Exercise goal:
Reproduce exactly the line containing "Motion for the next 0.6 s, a" and every line after it, through the last line of the records below; add nothing.

Data for processing:
================

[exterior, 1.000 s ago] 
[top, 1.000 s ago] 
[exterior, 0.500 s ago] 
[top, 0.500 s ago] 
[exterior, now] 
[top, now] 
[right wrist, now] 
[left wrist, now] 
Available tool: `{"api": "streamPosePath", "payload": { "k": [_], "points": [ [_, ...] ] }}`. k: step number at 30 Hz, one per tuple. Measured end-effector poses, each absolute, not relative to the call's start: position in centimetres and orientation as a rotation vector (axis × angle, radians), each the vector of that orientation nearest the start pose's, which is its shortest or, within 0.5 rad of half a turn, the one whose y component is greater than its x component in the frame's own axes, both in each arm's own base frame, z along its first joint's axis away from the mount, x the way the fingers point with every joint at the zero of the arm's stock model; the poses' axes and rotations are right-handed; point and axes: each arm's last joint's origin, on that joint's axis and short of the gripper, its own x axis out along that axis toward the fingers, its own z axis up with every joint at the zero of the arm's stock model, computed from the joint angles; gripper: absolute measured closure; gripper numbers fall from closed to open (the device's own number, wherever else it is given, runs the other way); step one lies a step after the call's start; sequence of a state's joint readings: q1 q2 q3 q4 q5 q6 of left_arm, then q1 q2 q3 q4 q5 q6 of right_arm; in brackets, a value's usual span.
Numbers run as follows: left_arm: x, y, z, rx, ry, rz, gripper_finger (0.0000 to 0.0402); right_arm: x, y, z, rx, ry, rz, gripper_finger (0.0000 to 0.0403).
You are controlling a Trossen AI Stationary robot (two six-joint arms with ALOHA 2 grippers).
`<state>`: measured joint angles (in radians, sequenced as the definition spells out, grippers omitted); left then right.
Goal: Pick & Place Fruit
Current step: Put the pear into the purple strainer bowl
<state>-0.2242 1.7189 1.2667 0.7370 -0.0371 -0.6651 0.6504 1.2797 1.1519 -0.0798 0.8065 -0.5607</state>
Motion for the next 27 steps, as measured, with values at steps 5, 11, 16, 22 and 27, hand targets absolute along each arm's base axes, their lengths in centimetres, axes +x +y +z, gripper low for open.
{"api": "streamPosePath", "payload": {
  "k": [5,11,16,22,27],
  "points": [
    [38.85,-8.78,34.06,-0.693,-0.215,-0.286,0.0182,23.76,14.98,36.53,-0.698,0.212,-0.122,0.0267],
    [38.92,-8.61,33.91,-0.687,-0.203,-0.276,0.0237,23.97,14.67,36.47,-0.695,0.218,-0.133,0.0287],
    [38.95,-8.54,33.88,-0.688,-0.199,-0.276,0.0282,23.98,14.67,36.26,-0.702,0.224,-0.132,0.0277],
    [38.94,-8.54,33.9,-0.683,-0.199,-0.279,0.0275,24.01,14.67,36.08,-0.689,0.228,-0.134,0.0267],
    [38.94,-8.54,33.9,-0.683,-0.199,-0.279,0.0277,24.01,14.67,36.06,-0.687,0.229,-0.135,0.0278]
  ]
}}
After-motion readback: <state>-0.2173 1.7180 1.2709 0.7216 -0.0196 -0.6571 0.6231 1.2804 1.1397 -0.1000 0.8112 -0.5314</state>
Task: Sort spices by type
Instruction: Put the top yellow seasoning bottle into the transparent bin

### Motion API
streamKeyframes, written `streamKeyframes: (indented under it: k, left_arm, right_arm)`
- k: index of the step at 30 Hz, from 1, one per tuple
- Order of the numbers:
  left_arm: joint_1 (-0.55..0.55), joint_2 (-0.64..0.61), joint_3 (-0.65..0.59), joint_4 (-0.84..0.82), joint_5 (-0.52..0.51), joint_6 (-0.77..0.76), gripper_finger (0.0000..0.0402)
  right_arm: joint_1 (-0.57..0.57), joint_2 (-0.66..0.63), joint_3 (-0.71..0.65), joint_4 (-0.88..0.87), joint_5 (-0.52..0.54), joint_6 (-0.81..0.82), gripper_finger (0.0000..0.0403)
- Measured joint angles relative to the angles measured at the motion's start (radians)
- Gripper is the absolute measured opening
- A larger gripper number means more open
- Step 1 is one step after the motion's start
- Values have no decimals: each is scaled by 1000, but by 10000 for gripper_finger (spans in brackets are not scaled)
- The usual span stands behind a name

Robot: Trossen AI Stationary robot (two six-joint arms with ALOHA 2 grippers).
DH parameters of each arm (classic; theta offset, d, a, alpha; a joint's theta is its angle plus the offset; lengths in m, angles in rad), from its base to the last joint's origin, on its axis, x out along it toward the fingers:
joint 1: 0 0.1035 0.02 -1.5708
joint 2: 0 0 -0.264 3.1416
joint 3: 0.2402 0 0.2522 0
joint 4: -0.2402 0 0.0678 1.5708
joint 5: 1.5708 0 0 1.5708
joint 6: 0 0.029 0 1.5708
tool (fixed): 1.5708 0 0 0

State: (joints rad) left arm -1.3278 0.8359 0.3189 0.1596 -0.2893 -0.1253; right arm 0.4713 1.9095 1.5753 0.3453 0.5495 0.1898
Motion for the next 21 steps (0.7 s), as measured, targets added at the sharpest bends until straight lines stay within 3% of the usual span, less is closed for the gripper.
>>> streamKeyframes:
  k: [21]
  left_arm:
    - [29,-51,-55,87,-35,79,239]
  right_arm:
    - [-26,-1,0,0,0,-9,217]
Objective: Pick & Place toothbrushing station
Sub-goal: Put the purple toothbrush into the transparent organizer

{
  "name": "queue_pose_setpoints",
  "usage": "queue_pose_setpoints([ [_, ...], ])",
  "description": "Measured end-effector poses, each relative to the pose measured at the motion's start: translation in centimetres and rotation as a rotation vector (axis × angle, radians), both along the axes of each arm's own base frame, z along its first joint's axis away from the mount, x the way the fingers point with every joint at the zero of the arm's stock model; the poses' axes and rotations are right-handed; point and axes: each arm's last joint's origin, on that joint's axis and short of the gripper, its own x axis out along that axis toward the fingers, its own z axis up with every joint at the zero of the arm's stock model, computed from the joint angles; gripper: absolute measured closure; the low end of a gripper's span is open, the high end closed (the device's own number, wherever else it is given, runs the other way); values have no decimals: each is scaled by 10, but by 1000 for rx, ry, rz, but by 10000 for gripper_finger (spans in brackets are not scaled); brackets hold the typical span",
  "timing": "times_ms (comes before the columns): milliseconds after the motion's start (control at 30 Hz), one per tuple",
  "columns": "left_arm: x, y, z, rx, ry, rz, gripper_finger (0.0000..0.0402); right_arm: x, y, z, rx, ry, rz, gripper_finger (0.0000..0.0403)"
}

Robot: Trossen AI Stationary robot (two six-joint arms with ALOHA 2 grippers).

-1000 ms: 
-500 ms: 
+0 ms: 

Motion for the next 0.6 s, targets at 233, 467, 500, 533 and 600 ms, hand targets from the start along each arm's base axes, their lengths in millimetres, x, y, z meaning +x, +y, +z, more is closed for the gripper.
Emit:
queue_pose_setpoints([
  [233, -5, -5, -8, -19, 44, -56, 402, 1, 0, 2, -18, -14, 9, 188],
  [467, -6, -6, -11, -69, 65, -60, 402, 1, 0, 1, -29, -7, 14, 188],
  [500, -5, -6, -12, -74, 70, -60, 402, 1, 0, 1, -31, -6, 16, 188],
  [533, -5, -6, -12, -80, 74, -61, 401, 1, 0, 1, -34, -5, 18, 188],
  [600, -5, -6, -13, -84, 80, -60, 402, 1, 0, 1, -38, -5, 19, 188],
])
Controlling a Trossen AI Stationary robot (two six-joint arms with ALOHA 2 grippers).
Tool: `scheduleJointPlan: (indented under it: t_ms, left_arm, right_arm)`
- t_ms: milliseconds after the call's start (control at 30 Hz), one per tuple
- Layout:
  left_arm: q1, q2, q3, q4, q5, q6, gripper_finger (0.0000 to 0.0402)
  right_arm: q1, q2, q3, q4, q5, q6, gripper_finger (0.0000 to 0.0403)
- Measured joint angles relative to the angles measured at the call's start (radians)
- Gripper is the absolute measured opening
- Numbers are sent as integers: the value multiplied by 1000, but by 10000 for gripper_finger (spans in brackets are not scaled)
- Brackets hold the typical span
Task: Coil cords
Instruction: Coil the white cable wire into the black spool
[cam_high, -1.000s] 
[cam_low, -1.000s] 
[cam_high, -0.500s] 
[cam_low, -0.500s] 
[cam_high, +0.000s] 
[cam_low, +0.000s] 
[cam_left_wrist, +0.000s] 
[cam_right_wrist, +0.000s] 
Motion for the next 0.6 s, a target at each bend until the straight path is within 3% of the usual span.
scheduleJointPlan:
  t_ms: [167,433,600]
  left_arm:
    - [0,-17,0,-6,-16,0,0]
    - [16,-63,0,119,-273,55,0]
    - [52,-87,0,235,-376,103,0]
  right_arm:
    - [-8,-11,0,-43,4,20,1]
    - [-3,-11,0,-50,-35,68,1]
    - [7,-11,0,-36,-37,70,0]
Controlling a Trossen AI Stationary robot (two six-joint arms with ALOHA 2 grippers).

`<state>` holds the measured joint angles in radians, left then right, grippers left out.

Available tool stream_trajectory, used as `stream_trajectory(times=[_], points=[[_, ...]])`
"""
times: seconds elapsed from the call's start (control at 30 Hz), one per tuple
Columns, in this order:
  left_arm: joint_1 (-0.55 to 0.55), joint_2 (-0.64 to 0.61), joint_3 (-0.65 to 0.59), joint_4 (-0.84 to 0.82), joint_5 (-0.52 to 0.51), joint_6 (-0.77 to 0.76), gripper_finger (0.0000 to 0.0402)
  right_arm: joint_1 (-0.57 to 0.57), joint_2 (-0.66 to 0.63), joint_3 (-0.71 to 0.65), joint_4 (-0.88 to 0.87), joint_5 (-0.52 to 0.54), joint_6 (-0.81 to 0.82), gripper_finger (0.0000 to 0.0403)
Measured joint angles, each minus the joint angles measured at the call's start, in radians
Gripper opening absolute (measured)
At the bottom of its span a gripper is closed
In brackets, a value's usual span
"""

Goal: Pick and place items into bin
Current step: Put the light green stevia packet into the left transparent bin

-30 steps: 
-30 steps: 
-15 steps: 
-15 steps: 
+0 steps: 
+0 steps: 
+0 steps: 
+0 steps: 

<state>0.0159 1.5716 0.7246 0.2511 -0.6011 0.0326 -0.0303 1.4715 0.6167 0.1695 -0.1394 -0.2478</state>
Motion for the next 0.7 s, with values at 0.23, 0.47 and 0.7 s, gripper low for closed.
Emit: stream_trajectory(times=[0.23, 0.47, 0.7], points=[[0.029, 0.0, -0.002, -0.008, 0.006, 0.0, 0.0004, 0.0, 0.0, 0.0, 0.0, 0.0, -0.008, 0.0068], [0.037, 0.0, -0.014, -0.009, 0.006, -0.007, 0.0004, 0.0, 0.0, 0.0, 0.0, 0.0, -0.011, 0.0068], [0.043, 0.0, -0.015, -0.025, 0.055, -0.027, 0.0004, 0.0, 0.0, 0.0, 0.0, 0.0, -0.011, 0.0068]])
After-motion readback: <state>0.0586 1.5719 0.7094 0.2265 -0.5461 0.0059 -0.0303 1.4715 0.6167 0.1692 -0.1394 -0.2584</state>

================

Output of the exercise:
Motion for the next 0.6 s, a target at each bend until the straight path is within 3% of the usual span.
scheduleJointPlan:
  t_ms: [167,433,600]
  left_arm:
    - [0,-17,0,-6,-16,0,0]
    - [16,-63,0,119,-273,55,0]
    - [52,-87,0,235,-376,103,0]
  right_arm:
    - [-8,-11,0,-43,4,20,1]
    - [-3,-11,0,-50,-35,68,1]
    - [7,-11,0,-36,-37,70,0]
Controlling a Trossen AI Stationary robot (two six-joint arms with ALOHA 2 grippers).

`<state>` holds the measured joint angles in radians, left then right, grippers left out.

Available tool stream_trajectory, used as `stream_trajectory(times=[_], points=[[_, ...]])`
"""
times: seconds elapsed from the call's start (control at 30 Hz), one per tuple
Columns, in this order:
  left_arm: joint_1 (-0.55 to 0.55), joint_2 (-0.64 to 0.61), joint_3 (-0.65 to 0.59), joint_4 (-0.84 to 0.82), joint_5 (-0.52 to 0.51), joint_6 (-0.77 to 0.76), gripper_finger (0.0000 to 0.0402)
  right_arm: joint_1 (-0.57 to 0.57), joint_2 (-0.66 to 0.63), joint_3 (-0.71 to 0.65), joint_4 (-0.88 to 0.87), joint_5 (-0.52 to 0.54), joint_6 (-0.81 to 0.82), gripper_finger (0.0000 to 0.0403)
Measured joint angles, each minus the joint angles measured at the call's start, in radians
Gripper opening absolute (measured)
At the bottom of its span a gripper is closed
In brackets, a value's usual span
"""

Goal: Pick and place items into bin
Current step: Put the light green stevia packet into the left transparent bin

-30 steps: 
-30 steps: 
-15 steps: 
-15 steps: 
+0 steps: 
+0 steps: 
+0 steps: 
+0 steps: 

<state>0.0159 1.5716 0.7246 0.2511 -0.6011 0.0326 -0.0303 1.4715 0.6167 0.1695 -0.1394 -0.2478</state>
Motion for the next 0.7 s, with values at 0.23, 0.47 and 0.7 s, gripper low for closed.
Emit: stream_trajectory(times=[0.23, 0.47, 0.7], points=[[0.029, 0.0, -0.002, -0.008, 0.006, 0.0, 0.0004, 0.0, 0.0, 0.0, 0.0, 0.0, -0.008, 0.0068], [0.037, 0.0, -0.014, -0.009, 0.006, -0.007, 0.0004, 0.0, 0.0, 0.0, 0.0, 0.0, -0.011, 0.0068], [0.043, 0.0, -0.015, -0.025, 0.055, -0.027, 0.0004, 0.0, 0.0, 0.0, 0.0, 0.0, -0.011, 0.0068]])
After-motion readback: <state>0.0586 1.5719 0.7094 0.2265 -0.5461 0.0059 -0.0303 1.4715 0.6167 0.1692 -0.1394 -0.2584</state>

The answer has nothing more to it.